### WHAT TO WORK ON
Repeat exactly, and only, the lines below starting at the line that contains "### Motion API" and ending at the line that contains "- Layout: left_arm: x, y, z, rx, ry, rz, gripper", inclusive of both.

Stored data entries
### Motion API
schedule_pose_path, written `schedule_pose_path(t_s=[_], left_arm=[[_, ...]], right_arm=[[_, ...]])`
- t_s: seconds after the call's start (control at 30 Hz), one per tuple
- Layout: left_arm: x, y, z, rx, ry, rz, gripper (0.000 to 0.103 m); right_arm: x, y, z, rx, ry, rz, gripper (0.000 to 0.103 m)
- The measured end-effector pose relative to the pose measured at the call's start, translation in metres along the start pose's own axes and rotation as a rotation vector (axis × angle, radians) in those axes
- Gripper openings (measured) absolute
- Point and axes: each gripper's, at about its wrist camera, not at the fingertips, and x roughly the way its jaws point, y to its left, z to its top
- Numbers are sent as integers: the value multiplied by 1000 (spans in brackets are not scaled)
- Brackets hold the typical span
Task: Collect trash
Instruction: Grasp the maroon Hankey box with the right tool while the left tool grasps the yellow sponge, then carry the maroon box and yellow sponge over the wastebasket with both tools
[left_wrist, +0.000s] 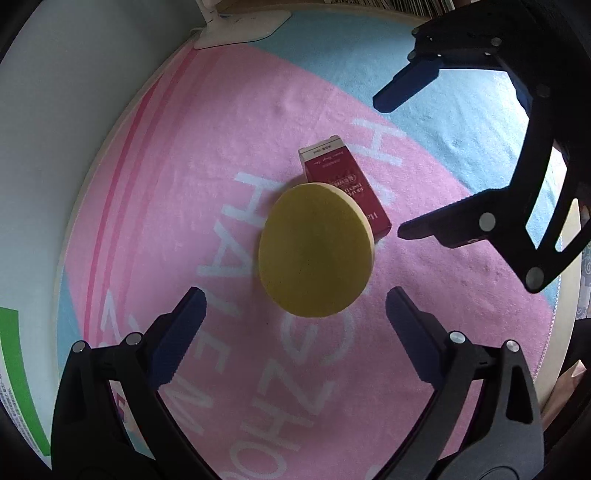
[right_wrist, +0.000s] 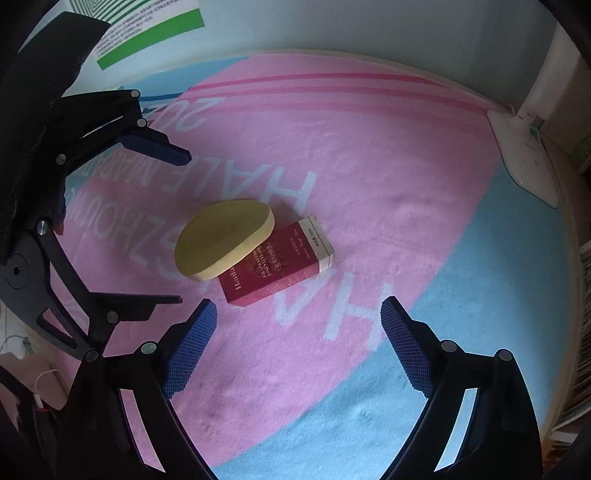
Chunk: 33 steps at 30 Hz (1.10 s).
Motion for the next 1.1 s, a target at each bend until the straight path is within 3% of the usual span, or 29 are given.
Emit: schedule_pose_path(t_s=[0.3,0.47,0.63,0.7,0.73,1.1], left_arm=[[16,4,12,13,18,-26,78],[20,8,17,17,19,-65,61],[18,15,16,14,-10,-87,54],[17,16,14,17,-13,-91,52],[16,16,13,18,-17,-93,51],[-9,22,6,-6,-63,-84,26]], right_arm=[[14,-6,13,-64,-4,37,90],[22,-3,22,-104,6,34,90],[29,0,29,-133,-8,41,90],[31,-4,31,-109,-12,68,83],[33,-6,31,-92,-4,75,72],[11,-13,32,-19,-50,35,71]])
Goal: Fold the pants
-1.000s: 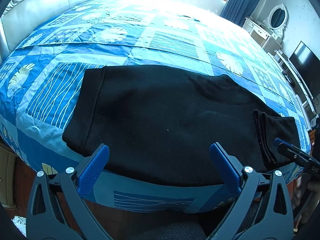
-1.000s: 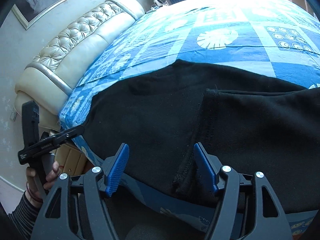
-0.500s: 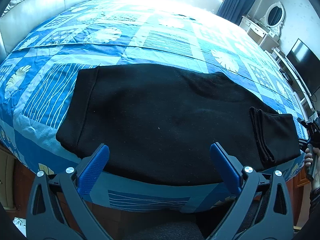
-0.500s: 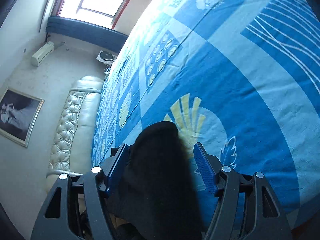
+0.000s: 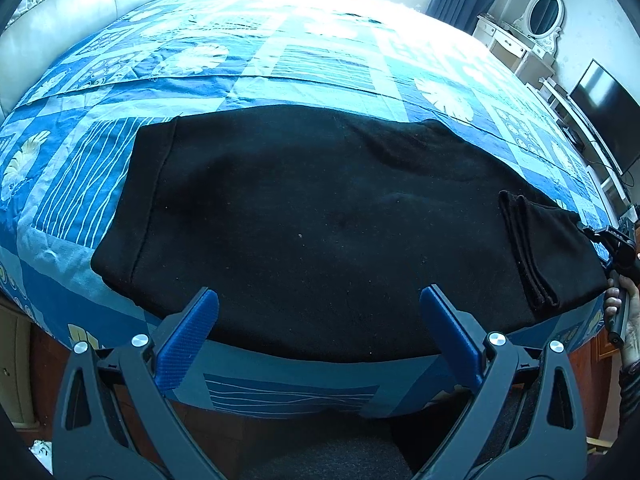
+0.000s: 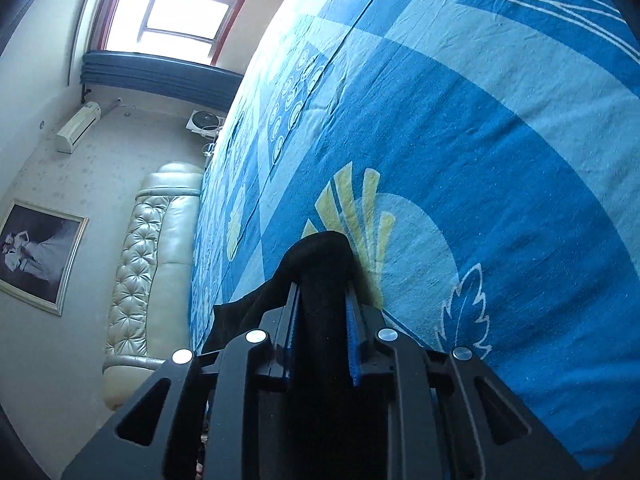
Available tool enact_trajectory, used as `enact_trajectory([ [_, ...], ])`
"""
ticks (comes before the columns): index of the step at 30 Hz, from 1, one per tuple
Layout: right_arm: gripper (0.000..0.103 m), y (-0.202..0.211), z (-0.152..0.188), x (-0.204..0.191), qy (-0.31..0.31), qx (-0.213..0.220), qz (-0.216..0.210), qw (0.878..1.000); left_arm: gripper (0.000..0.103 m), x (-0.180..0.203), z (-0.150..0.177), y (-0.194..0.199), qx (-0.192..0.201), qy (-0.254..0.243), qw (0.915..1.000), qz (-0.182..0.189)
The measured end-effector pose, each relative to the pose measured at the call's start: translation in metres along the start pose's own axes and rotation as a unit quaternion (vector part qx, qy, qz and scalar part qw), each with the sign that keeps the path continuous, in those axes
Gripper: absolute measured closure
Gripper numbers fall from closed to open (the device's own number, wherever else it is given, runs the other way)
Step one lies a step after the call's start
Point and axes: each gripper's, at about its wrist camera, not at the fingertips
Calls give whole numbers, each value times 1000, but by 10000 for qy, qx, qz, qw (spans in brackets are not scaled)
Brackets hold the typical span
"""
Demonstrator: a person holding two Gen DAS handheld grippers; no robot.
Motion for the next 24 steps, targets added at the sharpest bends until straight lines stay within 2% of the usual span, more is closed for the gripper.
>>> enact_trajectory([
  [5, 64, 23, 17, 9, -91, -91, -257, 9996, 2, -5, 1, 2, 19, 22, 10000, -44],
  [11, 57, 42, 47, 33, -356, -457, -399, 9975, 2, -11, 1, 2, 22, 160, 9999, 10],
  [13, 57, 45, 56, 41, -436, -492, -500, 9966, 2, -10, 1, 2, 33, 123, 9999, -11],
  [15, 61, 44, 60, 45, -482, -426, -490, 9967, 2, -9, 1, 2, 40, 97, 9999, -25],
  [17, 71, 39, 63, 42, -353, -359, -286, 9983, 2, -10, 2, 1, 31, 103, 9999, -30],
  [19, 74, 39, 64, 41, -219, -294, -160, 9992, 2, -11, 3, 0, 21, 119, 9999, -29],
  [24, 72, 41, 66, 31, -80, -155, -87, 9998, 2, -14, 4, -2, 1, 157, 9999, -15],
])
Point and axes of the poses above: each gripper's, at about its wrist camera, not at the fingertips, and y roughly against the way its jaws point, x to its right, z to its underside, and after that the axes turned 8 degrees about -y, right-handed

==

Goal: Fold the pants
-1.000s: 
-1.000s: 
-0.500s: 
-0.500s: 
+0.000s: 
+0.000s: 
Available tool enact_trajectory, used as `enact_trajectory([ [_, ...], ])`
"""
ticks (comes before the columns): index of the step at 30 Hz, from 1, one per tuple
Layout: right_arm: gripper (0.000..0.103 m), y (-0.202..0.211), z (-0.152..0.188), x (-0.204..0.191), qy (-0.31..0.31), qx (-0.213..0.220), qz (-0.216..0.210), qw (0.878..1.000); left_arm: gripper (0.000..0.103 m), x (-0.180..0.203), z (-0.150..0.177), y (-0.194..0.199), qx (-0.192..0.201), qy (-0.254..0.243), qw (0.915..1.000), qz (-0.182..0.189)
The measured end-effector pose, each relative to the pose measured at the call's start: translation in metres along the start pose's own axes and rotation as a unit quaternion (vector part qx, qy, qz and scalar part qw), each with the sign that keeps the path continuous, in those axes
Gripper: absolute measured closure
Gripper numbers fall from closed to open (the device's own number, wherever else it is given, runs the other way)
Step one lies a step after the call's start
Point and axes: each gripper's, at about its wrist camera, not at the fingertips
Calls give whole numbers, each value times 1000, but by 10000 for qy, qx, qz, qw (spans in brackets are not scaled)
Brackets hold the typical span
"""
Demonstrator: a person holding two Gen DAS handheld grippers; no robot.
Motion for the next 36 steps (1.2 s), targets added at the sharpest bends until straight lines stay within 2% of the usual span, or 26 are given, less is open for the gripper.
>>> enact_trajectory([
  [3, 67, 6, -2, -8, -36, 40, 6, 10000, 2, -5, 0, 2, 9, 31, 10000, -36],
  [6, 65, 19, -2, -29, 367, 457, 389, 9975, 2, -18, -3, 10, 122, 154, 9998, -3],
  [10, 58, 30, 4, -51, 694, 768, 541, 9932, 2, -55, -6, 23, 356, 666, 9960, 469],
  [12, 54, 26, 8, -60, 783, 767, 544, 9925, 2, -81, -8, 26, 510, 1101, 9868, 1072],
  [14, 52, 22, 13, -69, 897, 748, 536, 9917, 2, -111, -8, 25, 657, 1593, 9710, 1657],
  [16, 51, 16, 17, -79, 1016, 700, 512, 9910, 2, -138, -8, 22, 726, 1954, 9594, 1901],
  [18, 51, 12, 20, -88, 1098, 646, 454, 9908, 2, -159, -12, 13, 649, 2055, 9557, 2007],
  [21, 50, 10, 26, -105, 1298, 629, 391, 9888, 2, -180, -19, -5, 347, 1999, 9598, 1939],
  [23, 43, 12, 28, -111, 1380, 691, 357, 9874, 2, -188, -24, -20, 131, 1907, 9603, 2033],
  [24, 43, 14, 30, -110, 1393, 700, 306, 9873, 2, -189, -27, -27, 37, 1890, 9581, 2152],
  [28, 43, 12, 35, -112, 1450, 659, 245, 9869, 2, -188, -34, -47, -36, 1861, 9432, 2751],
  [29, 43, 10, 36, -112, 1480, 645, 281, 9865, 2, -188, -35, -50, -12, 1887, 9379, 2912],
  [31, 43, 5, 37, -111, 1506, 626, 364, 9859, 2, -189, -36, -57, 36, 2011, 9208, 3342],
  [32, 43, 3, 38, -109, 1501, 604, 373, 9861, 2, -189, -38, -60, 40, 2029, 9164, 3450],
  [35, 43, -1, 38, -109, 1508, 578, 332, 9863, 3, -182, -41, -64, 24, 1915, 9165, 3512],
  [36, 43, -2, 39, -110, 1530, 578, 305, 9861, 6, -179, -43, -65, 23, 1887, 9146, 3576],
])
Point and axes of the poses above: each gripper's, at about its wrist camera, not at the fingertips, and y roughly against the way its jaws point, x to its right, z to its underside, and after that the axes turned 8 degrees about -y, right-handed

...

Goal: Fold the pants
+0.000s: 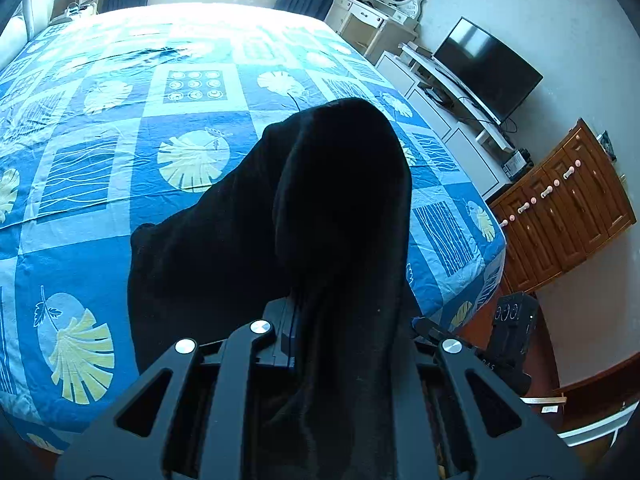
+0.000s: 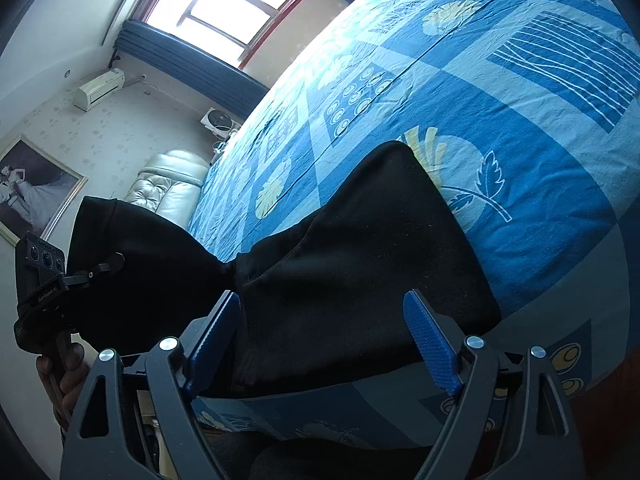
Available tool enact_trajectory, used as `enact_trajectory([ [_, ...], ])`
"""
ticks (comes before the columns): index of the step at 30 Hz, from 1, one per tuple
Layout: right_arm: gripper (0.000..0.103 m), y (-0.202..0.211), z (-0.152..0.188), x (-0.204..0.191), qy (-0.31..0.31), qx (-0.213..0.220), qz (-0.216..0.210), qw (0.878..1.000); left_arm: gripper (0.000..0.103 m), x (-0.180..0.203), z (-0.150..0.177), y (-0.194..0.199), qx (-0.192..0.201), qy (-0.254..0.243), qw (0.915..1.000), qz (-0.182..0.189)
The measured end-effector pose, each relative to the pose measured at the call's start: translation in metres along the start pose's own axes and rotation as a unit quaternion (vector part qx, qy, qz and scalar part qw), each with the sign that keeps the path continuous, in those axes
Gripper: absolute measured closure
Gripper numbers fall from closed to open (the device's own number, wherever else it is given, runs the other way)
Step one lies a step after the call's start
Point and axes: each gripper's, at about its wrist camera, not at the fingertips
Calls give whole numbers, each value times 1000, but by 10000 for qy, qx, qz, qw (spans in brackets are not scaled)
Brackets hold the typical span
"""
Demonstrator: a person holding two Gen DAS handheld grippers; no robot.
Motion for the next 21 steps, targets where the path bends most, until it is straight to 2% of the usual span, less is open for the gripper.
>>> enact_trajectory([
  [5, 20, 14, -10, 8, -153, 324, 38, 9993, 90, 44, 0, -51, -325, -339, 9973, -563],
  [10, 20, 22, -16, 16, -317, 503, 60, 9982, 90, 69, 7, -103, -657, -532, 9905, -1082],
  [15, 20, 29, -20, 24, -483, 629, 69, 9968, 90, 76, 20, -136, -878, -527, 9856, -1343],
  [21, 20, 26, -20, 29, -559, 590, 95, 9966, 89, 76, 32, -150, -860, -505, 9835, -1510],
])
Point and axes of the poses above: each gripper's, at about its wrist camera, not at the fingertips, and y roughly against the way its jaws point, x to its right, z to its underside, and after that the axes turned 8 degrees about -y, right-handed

### ANSWER SPACE
### Motion API
schedule_pose_path, written `schedule_pose_path(t_s=[_], left_arm=[[_, ...]], right_arm=[[_, ...]])`
- t_s: seconds after the call's start (control at 30 Hz), one per tuple
- Layout: left_arm: x, y, z, rx, ry, rz, gripper (0.000 to 0.103 m); right_arm: x, y, z, rx, ry, rz, gripper (0.000 to 0.103 m)

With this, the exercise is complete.